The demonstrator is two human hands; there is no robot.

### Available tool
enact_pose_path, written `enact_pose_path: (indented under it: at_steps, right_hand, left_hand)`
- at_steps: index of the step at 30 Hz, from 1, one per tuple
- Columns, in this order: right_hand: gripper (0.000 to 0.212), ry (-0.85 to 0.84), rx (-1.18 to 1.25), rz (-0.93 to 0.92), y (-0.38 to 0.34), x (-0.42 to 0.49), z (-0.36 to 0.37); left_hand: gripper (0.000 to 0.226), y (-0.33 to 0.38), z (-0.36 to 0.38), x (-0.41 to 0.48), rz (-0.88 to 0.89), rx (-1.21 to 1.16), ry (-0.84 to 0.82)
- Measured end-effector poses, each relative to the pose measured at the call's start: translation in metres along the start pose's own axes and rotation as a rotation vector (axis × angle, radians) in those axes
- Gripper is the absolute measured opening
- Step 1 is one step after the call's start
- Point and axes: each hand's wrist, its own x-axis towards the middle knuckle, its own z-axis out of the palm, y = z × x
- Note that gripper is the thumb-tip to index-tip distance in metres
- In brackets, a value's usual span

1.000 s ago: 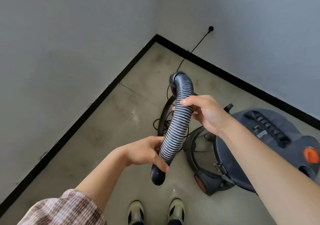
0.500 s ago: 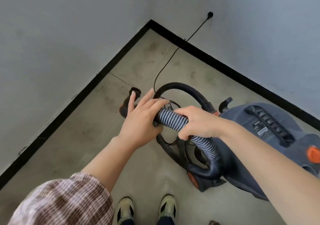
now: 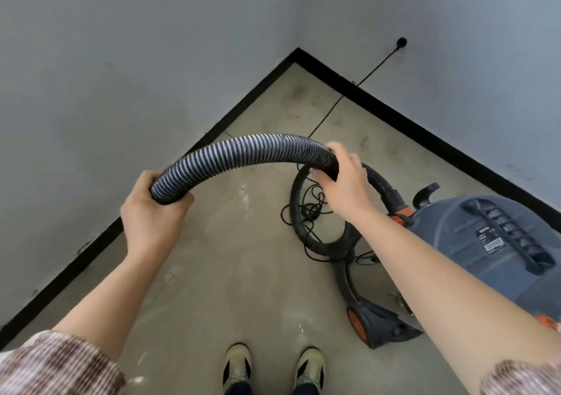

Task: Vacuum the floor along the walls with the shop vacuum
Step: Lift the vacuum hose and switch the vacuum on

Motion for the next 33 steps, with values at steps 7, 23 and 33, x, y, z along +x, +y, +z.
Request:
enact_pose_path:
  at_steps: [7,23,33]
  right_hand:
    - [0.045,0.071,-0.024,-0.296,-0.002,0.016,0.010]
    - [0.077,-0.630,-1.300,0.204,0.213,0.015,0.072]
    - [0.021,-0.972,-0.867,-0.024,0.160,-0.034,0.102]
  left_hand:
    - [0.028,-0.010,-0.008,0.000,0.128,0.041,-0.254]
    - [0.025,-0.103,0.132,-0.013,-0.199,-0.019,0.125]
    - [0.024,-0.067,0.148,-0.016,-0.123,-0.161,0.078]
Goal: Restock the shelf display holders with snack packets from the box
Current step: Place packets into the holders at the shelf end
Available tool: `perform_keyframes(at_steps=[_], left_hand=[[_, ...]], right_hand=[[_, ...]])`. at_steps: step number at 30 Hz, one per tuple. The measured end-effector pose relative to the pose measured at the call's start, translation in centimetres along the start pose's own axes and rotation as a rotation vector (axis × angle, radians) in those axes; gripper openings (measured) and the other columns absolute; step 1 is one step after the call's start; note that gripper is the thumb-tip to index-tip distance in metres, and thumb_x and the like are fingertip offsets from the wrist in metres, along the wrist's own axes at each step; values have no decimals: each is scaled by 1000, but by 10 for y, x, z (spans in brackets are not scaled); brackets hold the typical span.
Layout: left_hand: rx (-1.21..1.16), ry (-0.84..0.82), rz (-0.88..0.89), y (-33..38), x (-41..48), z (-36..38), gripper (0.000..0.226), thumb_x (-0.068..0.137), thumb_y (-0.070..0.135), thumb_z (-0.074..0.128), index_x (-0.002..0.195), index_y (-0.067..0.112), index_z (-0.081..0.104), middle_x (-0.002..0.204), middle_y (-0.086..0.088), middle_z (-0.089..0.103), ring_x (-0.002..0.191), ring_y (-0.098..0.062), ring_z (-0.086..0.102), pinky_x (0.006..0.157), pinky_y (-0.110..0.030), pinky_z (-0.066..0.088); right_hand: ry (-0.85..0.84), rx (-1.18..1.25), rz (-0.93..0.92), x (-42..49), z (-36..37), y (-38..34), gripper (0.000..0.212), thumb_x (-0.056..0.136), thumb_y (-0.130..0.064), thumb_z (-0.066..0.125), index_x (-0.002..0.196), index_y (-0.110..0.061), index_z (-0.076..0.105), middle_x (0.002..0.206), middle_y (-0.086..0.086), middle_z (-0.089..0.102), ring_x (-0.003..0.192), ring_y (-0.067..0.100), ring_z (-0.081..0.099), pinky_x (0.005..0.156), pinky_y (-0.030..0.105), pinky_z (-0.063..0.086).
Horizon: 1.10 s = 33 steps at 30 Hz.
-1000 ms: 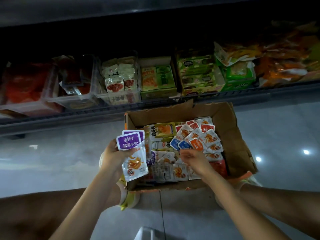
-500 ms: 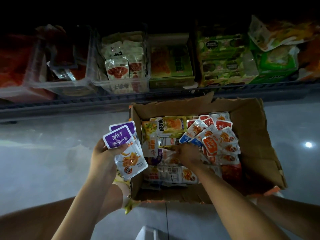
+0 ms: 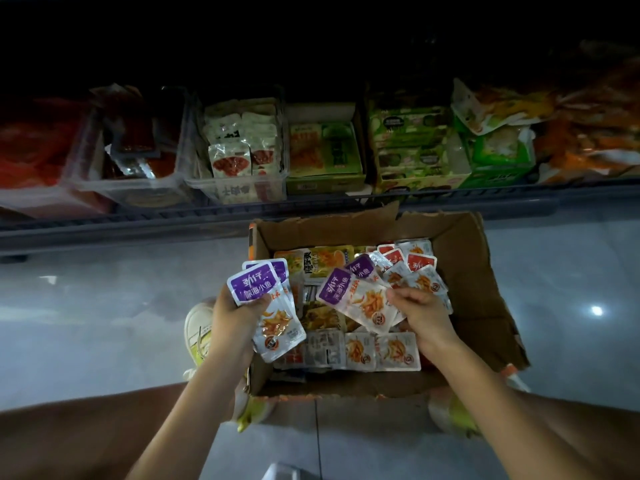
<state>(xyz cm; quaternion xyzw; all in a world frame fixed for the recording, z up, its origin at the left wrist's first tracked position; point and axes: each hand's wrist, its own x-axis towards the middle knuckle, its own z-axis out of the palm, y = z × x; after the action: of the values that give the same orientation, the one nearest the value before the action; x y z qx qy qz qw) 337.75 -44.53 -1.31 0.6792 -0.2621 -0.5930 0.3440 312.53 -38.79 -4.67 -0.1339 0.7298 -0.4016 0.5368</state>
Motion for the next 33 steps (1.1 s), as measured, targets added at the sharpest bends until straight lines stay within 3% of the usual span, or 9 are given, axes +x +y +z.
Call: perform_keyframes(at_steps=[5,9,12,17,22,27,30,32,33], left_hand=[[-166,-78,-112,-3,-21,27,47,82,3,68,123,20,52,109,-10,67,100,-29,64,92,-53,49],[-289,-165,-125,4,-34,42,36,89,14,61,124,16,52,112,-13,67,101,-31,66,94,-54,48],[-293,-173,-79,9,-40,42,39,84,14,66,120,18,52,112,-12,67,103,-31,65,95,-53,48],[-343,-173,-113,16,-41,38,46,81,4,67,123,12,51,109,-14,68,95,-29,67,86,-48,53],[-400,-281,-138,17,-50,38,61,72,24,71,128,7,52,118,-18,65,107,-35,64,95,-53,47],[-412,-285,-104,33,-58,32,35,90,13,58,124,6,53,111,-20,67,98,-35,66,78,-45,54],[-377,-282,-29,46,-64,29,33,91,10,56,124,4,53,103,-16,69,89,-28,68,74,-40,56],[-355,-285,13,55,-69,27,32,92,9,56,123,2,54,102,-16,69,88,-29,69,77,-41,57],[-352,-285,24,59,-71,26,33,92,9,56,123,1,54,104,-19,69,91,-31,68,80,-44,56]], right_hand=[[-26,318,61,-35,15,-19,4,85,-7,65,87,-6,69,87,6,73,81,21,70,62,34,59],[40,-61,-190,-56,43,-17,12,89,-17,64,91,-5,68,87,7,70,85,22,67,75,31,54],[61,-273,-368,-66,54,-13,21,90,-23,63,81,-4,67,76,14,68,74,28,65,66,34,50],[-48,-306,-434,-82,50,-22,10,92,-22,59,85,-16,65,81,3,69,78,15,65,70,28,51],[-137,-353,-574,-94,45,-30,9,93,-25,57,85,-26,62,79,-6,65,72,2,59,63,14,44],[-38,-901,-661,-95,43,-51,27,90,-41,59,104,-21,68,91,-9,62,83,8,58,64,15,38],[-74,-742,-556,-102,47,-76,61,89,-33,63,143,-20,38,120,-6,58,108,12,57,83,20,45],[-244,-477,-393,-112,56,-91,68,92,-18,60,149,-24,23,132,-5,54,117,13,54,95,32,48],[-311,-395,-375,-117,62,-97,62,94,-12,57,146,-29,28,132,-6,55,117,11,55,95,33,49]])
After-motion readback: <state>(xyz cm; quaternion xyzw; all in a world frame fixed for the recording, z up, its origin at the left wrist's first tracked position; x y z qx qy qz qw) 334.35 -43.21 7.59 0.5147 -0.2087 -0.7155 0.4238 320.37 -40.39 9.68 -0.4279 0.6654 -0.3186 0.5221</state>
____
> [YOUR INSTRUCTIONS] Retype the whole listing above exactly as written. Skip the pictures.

> [ANSWER]
The demonstrator is two human hands; there is no robot.

### Available tool
enact_pose_path, written `enact_pose_path: (indented under it: at_steps, right_hand, left_hand)`
- at_steps: index of the step at 30 Hz, from 1, one per tuple
- Columns, in this order: right_hand: gripper (0.000 to 0.212), ry (-0.85 to 0.84), rx (-1.18 to 1.25), rz (-0.93 to 0.92), y (-0.38 to 0.34), x (-0.42 to 0.49), z (-0.36 to 0.37); left_hand: gripper (0.000 to 0.226), y (-0.33 to 0.38), z (-0.36 to 0.38), x (-0.41 to 0.48), rz (-0.88 to 0.89), rx (-1.21 to 1.16), ry (-0.84 to 0.82)
- Measured end-effector poses, each relative to the pose measured at the call's start: translation in metres along the start pose's own axes and rotation as a rotation vector (axis × angle, radians) in those axes
- Gripper is the absolute measured opening
- Step 1 is one step after the call's start
- Point and axes: each hand's wrist, its own x-axis towards the middle knuckle, its own z-axis out of the palm, y = z × x
- Note that gripper is the thumb-tip to index-tip distance in metres
- In brackets, a value's usual span

1.000 s ago: 
0.500 s ago: 
now: 

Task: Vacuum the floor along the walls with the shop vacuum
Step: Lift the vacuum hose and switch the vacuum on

Motion for the next 33 steps, with values at steps 7, 23 and 33, x, y, z along +x, +y, +z.
Request:
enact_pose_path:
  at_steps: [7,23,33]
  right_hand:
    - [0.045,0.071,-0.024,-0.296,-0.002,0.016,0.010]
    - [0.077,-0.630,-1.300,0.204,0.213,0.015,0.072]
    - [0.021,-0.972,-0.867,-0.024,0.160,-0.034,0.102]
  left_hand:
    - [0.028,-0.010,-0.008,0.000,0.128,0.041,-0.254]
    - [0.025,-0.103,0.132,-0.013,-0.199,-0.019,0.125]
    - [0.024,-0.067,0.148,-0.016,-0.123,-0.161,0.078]
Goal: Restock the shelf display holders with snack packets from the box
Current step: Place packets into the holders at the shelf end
Available tool: `perform_keyframes(at_steps=[_], left_hand=[[_, ...]], right_hand=[[_, ...]])`. at_steps: step number at 30 Hz, one per tuple. The measured end-effector pose relative to the pose measured at the call's start, translation in centimetres along the start pose's own axes and rotation as a rotation vector (axis × angle, radians) in those axes; gripper openings (measured) and the other columns absolute; step 1 is one step after the call's start; note that gripper is the thumb-tip to index-tip distance in metres, and thumb_x and the like are fingertip offsets from the wrist in metres, along the wrist's own axes at each step; values have no decimals: each is scaled by 1000, but by 10 for y, x, z (spans in brackets are not scaled); brackets hold the typical span.
Layout: left_hand: rx (-1.21..1.16), ry (-0.84..0.82), rz (-0.88..0.89), y (-33..38), x (-41..48), z (-36..38), gripper (0.000..0.226), thumb_x (-0.068..0.137), thumb_y (-0.070..0.135), thumb_z (-0.074..0.128), index_x (-0.002..0.195), index_y (-0.067..0.112), index_z (-0.081..0.104), middle_x (-0.002..0.204), middle_y (-0.086..0.088), middle_z (-0.089..0.103), ring_x (-0.002..0.191), ring_y (-0.098..0.062), ring_z (-0.086..0.102), pinky_x (0.006..0.157), pinky_y (-0.110..0.030), pinky_z (-0.066..0.088); right_hand: ry (-0.85..0.84), rx (-1.18..1.25), rz (-0.93..0.92), x (-42..49), z (-36..37), y (-38..34), gripper (0.000..0.212), thumb_x (-0.056..0.136), thumb_y (-0.130..0.064), thumb_z (-0.066..0.125), index_x (-0.002..0.196), index_y (-0.110..0.061), index_z (-0.076..0.105), middle_x (0.002..0.206), middle_y (-0.086..0.086), middle_z (-0.089..0.102), ring_x (-0.003..0.192), ring_y (-0.067..0.100), ring_z (-0.081..0.099), pinky_x (0.005..0.156), pinky_y (-0.030..0.105), pinky_z (-0.063..0.086).
Horizon: 1.10 s = 33 steps at 30 Hz.
-1000 ms: 
-500 ms: 
+0 ms: 
<state>(xyz cm; quaternion xyzw; all in a world frame fixed for the recording, z up, its origin at the left wrist's first tracked position; point and axes: each hand's wrist, its own x-axis towards the middle knuckle, its own z-axis out of the palm, y = z × x; after the action: of the values that give the same orientation, the one nearest the value before the action; x y z qx qy qz qw) 337.75 -44.53 -1.31 0.6792 -0.2621 -0.5930 0.3440 312.53 -38.79 -4.67 -0.1339 0.7298 -0.4016 0.5368</state>
Motion for the next 33 steps (1.1 s), as measured, targets added at the sharpest bends until straight lines stay within 3% of the usual span, or 9 are given, axes +x +y +z.
Call: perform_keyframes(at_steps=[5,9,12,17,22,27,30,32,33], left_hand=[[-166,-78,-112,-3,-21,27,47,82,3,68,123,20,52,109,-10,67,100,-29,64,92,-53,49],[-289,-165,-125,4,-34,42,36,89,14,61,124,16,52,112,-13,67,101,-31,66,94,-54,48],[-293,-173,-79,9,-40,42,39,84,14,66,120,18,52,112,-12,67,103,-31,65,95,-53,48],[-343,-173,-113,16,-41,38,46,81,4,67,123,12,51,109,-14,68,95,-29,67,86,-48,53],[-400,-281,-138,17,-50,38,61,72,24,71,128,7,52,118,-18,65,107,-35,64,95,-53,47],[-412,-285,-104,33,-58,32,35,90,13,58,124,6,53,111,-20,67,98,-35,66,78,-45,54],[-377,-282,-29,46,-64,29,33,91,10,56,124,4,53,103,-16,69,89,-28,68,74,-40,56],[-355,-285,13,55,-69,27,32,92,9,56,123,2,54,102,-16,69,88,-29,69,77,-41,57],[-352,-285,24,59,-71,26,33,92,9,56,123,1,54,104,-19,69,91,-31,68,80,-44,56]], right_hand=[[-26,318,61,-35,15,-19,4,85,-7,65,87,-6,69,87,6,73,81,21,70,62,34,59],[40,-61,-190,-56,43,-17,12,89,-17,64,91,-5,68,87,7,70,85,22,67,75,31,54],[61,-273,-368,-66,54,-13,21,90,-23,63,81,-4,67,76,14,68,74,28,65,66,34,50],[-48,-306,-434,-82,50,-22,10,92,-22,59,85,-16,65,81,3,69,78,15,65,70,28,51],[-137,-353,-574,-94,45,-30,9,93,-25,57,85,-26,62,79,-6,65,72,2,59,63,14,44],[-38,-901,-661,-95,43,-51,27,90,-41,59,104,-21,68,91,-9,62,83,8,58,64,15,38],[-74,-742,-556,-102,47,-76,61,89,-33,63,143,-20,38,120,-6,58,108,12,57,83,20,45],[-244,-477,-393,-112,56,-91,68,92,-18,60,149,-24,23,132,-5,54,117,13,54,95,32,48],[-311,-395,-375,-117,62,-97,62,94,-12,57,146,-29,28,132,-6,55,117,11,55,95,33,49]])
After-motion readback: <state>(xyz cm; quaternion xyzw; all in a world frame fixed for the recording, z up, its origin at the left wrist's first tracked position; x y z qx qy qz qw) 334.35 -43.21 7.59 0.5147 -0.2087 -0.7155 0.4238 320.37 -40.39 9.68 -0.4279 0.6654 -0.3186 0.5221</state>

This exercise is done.